Which lines of the data contain the string "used"? Show each of them.
(Available data)
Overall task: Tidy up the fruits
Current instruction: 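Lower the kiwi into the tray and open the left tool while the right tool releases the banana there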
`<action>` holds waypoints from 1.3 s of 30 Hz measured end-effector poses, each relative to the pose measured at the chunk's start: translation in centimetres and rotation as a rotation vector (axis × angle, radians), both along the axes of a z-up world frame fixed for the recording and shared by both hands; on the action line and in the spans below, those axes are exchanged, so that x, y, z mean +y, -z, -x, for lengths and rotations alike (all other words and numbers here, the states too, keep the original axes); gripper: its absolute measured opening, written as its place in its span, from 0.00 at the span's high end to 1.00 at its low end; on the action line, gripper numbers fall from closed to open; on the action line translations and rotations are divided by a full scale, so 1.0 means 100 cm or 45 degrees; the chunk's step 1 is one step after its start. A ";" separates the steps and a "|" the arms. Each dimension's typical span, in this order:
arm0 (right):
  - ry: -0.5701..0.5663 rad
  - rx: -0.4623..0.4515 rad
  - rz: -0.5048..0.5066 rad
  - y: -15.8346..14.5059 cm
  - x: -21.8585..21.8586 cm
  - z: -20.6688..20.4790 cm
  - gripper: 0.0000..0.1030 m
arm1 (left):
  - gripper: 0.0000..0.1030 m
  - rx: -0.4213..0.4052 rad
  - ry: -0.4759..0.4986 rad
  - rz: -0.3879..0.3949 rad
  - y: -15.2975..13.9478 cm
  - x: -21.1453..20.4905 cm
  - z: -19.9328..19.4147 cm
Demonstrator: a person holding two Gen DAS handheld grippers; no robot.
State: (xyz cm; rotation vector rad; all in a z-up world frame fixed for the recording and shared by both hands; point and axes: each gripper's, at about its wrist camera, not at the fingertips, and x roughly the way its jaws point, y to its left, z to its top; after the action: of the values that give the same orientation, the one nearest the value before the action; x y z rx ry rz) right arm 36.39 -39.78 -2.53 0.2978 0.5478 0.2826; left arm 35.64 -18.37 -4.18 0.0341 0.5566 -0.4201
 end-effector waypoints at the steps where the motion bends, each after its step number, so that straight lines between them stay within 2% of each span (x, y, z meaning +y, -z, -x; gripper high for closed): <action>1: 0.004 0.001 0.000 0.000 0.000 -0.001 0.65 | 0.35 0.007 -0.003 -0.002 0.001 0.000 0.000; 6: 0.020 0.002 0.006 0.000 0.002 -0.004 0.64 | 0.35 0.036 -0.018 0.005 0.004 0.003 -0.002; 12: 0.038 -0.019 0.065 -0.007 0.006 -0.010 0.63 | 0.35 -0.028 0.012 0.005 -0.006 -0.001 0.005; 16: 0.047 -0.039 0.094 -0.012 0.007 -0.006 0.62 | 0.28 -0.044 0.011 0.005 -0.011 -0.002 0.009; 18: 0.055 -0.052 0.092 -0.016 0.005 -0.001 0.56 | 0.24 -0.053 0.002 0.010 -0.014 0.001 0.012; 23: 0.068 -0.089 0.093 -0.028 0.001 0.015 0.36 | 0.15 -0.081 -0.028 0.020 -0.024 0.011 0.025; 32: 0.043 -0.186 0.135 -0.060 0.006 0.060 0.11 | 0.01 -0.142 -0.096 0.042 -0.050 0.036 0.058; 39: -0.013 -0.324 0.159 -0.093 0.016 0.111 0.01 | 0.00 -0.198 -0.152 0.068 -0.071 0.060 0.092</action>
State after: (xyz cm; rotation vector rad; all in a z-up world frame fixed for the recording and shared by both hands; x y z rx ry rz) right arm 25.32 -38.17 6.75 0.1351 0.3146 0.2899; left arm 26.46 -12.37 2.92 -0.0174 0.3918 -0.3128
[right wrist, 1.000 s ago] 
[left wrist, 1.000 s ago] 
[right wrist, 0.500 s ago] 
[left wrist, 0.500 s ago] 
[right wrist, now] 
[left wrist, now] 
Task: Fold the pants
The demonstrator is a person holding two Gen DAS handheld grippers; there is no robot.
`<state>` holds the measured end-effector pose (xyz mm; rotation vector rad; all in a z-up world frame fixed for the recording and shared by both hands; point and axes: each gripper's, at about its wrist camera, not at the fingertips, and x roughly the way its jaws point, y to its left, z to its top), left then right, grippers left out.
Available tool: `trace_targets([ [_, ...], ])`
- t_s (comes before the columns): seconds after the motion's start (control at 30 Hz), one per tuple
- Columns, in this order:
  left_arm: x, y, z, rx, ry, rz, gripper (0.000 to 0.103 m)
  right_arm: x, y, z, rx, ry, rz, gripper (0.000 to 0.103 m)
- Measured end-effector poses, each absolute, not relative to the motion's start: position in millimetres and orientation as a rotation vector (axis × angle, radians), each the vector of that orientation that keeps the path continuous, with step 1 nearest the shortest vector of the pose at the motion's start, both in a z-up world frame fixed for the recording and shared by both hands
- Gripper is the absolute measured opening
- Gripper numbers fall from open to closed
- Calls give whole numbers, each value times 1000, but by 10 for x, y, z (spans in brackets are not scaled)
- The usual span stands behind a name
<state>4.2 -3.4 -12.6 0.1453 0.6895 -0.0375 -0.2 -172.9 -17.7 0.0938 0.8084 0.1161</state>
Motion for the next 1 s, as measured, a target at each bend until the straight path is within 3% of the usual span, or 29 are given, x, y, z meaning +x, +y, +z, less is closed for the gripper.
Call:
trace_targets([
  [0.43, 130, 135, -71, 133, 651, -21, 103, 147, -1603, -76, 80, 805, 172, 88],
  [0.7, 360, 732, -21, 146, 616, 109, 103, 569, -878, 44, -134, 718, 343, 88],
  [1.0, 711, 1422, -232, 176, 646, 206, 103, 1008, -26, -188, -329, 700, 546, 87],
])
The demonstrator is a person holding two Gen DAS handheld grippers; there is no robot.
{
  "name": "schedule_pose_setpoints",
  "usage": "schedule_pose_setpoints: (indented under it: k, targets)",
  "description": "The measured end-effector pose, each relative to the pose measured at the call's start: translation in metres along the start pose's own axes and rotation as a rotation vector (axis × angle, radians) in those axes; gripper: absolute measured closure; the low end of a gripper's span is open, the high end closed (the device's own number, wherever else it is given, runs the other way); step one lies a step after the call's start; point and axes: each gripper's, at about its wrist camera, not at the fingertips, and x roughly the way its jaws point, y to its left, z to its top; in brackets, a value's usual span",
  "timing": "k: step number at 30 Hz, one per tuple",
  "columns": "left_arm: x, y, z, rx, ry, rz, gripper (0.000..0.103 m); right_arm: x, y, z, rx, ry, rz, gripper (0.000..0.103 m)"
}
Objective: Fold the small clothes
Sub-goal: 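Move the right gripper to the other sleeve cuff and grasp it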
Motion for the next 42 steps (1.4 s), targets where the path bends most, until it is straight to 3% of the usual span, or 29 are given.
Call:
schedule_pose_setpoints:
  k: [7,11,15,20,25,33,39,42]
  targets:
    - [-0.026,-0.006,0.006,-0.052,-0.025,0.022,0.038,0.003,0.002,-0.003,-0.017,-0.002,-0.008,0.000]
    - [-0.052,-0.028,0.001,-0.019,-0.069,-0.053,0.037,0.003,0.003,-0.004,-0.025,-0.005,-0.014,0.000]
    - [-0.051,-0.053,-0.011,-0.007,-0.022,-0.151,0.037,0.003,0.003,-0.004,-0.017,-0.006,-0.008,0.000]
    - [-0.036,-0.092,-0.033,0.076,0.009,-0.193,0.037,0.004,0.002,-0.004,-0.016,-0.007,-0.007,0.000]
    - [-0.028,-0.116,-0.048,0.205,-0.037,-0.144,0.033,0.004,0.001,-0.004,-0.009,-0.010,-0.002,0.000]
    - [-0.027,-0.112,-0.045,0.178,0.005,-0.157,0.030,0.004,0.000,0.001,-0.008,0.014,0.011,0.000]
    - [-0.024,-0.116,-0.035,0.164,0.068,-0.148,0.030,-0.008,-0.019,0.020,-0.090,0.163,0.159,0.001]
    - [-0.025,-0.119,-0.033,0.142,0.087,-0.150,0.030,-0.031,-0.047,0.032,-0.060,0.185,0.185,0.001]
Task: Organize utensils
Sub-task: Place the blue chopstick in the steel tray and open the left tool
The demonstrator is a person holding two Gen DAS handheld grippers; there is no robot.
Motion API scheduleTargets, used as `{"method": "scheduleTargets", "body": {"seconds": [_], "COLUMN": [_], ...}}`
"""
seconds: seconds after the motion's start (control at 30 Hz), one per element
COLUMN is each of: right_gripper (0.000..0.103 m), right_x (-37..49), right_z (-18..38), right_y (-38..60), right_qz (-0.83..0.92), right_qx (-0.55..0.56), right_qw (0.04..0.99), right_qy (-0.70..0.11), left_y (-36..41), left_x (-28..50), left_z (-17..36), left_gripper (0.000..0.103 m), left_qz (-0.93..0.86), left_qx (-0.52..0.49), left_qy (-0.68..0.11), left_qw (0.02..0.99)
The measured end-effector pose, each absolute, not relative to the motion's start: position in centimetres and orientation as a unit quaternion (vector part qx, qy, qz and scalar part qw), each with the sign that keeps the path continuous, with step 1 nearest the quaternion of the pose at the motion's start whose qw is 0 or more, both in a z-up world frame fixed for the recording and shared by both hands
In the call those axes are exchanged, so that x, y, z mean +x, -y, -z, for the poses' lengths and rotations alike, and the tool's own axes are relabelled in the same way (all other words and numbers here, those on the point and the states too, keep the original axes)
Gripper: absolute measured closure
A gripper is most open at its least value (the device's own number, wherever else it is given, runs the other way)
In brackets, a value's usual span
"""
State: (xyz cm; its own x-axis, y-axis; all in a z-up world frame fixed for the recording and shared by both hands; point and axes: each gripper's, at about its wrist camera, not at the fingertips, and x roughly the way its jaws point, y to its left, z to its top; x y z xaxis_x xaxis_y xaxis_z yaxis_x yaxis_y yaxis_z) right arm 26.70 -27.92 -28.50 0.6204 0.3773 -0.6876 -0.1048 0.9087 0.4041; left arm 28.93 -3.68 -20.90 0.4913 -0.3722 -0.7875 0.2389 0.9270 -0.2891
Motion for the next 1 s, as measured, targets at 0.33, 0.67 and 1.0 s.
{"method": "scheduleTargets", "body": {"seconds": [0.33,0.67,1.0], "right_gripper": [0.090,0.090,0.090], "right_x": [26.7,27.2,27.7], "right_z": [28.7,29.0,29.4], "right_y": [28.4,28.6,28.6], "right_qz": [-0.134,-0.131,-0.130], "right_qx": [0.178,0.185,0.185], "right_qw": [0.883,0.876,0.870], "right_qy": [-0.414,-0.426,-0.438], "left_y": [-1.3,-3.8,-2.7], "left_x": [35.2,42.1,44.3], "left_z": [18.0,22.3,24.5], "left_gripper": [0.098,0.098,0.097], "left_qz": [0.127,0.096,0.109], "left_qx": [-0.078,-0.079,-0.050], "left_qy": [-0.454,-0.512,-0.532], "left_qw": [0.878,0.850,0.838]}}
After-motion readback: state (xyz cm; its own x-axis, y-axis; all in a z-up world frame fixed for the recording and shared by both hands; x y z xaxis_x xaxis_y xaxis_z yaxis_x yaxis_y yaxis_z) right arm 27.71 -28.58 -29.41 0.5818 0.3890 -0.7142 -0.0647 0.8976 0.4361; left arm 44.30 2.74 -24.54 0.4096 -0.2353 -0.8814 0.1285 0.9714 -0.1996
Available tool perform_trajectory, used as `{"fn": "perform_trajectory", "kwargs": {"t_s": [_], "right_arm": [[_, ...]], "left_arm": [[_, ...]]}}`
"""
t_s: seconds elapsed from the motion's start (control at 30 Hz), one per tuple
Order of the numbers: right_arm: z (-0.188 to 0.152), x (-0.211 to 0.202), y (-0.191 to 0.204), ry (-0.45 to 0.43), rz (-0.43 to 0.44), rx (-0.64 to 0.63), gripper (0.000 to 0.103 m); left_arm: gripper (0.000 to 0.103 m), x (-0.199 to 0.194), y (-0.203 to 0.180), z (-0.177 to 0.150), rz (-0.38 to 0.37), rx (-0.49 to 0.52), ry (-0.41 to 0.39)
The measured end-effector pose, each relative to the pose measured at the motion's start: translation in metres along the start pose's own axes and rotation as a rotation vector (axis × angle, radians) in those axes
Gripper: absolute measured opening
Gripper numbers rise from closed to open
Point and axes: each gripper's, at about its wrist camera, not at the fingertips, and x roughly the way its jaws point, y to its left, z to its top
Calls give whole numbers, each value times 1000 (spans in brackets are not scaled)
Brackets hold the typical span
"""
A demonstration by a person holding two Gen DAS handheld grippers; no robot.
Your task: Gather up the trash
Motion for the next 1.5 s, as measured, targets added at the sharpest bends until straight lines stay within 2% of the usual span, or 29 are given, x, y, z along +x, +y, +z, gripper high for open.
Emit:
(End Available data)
> Response to the task
Motion API scheduleTargets, used as `{"method": "scheduleTargets", "body": {"seconds": [_], "COLUMN": [_], ...}}`
Available tool perform_trajectory, used as `{"fn": "perform_trajectory", "kwargs": {"t_s": [_], "right_arm": [[_, ...]], "left_arm": [[_, ...]]}}`

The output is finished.